[Information — start]
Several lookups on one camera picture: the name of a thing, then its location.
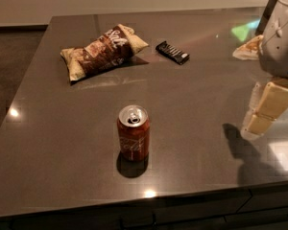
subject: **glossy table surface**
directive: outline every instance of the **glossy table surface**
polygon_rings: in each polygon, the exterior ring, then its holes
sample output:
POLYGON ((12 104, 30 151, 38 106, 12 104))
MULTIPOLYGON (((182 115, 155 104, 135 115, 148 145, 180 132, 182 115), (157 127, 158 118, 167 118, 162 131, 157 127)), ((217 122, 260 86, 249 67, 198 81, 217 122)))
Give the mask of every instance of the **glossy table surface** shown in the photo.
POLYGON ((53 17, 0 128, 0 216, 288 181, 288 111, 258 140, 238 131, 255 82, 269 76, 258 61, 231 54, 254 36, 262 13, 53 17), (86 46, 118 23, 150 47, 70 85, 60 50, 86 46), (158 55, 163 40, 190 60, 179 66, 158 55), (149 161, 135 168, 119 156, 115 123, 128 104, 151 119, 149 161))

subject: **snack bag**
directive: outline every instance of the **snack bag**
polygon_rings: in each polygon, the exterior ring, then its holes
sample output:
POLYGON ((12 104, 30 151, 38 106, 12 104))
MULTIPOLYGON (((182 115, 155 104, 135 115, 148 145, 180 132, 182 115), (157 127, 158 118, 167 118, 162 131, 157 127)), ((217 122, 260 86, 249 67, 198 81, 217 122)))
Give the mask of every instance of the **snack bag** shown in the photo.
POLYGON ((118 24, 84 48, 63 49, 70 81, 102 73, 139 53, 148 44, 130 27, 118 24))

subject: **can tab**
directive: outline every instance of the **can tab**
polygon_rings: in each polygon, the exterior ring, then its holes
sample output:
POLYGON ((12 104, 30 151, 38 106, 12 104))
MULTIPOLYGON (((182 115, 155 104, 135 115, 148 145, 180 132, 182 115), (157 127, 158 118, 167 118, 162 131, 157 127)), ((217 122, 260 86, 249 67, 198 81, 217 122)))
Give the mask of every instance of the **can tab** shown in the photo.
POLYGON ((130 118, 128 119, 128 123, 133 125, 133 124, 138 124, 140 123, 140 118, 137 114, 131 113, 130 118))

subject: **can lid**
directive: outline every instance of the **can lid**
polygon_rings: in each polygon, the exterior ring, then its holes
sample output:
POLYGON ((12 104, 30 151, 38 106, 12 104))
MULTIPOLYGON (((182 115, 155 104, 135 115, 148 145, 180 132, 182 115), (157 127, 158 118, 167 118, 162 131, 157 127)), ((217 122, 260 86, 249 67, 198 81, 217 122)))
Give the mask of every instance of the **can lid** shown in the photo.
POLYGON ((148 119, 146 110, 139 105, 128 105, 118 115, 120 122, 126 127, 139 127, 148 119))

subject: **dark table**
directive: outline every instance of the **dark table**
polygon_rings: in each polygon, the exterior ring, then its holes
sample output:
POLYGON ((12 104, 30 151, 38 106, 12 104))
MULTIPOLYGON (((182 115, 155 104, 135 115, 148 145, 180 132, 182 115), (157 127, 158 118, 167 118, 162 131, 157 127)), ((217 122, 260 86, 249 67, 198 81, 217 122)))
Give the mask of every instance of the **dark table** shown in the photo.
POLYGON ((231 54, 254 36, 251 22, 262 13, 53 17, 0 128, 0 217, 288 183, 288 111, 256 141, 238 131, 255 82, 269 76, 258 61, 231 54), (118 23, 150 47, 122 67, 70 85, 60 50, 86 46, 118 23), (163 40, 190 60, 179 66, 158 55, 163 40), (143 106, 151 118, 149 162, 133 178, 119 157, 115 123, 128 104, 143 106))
[Information — finish]
[Information — start]
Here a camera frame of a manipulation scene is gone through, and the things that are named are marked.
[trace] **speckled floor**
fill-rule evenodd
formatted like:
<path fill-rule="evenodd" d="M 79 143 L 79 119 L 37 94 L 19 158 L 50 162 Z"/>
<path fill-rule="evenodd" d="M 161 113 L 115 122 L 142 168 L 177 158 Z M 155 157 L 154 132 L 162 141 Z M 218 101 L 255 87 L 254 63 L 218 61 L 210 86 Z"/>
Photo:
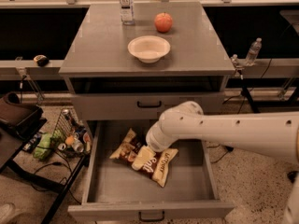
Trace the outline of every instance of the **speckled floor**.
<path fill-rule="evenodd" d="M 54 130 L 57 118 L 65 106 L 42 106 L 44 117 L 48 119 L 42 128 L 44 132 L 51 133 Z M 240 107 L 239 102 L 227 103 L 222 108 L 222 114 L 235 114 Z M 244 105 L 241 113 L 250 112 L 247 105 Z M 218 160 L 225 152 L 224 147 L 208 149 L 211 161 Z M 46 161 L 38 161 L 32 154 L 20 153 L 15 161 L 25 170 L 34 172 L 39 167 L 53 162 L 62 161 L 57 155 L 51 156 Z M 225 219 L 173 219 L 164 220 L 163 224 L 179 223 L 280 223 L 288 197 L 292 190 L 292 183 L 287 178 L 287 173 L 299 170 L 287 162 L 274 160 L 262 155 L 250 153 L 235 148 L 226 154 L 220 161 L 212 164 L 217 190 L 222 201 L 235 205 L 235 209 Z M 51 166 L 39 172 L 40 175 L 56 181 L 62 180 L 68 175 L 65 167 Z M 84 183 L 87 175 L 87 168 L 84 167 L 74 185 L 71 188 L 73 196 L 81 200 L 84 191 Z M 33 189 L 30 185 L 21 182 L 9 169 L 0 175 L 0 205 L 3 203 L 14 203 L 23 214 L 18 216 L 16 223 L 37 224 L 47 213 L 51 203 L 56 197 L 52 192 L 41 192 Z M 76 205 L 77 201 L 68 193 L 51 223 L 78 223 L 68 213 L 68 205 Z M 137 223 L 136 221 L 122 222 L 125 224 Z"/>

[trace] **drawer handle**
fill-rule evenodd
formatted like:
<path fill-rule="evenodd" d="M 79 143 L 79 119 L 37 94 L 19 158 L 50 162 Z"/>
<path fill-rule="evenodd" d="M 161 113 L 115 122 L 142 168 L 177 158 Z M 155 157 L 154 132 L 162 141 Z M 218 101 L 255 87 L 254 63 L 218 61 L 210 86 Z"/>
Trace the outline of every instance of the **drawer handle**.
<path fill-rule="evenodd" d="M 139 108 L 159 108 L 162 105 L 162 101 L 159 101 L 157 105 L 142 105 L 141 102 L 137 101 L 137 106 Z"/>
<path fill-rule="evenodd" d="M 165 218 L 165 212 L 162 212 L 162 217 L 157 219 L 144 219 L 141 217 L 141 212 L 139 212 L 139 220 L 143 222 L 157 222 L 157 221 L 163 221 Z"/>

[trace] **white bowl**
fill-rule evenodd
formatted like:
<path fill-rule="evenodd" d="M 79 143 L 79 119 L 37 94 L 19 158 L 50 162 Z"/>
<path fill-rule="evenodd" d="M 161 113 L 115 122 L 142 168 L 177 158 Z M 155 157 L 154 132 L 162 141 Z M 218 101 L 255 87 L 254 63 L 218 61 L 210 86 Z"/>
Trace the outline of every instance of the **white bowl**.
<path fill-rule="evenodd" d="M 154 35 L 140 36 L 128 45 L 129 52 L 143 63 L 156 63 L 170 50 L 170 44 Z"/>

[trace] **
[Information — finish]
[Information — start]
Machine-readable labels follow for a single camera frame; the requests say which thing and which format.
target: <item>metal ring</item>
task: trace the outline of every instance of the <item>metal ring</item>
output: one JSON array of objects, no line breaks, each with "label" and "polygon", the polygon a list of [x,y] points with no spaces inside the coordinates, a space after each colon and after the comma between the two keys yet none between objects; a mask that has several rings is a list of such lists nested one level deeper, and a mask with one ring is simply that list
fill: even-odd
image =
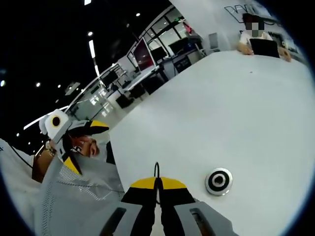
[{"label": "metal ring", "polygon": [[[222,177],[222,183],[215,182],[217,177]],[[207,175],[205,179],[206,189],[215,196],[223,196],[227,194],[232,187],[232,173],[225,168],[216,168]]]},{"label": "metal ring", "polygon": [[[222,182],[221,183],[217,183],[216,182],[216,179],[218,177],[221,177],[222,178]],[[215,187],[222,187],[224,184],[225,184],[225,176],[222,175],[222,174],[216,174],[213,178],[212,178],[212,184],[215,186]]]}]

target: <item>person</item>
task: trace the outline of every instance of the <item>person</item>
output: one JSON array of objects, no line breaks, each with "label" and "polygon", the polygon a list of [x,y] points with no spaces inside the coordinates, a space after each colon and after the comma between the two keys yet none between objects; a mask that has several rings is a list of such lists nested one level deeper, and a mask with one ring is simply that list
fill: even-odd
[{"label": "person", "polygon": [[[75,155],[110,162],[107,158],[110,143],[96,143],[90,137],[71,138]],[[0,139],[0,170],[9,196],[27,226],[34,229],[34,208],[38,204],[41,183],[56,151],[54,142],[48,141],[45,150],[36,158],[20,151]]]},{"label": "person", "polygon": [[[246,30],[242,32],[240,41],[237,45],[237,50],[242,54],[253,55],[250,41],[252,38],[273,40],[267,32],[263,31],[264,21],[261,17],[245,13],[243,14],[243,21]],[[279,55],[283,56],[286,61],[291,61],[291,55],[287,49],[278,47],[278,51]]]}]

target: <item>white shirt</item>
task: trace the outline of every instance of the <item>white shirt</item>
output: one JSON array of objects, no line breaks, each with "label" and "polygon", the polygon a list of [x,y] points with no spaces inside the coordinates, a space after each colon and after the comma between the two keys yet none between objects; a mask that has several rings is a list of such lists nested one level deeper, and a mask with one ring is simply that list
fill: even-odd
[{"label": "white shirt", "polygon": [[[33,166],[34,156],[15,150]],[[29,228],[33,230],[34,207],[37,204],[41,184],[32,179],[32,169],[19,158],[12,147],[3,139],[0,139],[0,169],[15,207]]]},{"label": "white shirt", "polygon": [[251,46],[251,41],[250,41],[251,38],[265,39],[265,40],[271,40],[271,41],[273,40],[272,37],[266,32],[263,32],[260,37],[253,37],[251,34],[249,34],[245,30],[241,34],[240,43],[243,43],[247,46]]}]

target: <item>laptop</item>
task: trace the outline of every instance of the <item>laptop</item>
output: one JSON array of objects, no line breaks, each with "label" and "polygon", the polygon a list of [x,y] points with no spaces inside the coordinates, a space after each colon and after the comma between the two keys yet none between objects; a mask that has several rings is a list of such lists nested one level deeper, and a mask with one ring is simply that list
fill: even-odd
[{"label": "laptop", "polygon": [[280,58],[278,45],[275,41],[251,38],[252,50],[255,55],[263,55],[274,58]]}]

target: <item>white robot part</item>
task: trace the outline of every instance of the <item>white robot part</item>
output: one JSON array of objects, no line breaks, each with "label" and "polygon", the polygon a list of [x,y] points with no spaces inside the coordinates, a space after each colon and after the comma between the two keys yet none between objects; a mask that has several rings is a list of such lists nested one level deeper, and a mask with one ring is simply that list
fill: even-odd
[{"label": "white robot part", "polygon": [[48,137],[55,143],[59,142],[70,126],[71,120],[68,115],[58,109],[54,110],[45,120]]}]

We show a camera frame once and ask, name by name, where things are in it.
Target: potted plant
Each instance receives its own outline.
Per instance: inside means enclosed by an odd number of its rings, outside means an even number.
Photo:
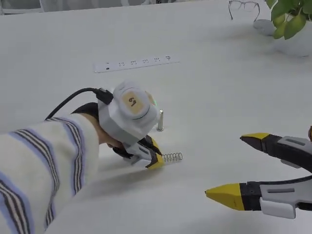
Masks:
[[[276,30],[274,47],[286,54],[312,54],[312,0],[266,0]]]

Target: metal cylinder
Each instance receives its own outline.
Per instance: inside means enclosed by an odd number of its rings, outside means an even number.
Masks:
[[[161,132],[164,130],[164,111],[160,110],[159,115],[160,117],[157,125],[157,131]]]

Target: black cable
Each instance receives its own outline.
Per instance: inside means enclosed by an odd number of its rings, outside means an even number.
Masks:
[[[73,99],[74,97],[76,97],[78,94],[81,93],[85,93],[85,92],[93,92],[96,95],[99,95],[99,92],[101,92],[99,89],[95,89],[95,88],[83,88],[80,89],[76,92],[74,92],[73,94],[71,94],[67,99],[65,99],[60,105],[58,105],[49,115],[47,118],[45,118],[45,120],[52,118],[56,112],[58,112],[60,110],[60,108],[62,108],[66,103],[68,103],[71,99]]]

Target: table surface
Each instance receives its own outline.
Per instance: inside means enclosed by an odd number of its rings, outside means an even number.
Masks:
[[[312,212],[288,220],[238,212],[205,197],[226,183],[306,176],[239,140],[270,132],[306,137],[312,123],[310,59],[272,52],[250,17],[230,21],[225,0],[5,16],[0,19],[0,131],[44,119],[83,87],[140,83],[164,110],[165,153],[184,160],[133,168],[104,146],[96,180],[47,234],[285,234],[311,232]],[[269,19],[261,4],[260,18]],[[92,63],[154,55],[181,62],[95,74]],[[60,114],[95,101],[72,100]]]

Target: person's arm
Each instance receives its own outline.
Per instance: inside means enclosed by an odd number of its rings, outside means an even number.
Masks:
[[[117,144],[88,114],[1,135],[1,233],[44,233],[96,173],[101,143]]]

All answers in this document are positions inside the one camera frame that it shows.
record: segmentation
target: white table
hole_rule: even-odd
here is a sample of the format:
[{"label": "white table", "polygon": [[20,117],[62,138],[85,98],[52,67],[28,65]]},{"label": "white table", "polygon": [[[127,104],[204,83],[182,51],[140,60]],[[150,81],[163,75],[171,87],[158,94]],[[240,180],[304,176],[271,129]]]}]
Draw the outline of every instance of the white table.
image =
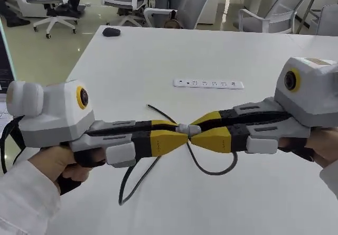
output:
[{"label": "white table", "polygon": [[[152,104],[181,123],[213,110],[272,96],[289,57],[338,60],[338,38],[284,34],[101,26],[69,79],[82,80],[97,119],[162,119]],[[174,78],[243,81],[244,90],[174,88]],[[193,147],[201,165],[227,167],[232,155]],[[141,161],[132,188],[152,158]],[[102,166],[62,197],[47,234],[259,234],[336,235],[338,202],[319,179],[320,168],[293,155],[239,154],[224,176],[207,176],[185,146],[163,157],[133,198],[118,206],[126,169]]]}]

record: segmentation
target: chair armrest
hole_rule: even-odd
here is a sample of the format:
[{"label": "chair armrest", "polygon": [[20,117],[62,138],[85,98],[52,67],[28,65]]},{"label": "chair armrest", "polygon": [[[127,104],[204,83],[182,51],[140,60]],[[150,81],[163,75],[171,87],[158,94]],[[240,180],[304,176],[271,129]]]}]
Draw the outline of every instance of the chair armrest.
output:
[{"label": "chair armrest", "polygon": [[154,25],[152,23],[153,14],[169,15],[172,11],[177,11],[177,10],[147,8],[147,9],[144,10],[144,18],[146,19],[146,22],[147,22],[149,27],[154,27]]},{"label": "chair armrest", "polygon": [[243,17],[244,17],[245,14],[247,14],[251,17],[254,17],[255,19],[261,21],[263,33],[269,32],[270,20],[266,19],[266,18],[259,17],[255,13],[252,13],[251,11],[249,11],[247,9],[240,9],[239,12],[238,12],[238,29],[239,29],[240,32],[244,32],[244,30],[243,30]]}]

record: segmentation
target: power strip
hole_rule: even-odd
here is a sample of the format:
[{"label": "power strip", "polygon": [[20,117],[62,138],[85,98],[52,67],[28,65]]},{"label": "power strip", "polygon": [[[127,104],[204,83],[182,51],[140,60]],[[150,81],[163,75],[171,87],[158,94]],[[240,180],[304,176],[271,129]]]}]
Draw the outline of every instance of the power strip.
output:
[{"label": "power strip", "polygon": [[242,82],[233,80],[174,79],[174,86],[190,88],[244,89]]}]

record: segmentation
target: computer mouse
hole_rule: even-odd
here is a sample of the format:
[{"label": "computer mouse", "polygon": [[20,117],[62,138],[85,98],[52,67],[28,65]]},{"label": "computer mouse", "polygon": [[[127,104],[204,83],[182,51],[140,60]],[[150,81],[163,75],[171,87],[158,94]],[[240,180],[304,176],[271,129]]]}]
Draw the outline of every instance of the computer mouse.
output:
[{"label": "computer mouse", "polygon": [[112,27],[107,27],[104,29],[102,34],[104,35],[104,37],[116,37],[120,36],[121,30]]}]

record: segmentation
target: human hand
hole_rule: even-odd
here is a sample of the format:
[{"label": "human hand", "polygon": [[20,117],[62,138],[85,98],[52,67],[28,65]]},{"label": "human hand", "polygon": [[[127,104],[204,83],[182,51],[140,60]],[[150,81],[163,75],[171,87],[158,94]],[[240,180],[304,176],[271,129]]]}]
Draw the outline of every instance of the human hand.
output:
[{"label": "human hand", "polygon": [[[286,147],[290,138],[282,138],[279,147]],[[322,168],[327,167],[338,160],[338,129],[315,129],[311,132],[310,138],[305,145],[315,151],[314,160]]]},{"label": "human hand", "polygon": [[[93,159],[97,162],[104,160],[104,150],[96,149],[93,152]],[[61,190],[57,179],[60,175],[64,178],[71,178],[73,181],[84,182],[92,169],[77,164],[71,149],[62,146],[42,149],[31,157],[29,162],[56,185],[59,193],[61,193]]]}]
[Information — finish]
Wherever the string "subject" appears in the records, copy the whole line.

Response area -
subject: **glossy table surface**
subject: **snack bag**
subject: **can tab**
subject: **can lid**
subject: **dark table**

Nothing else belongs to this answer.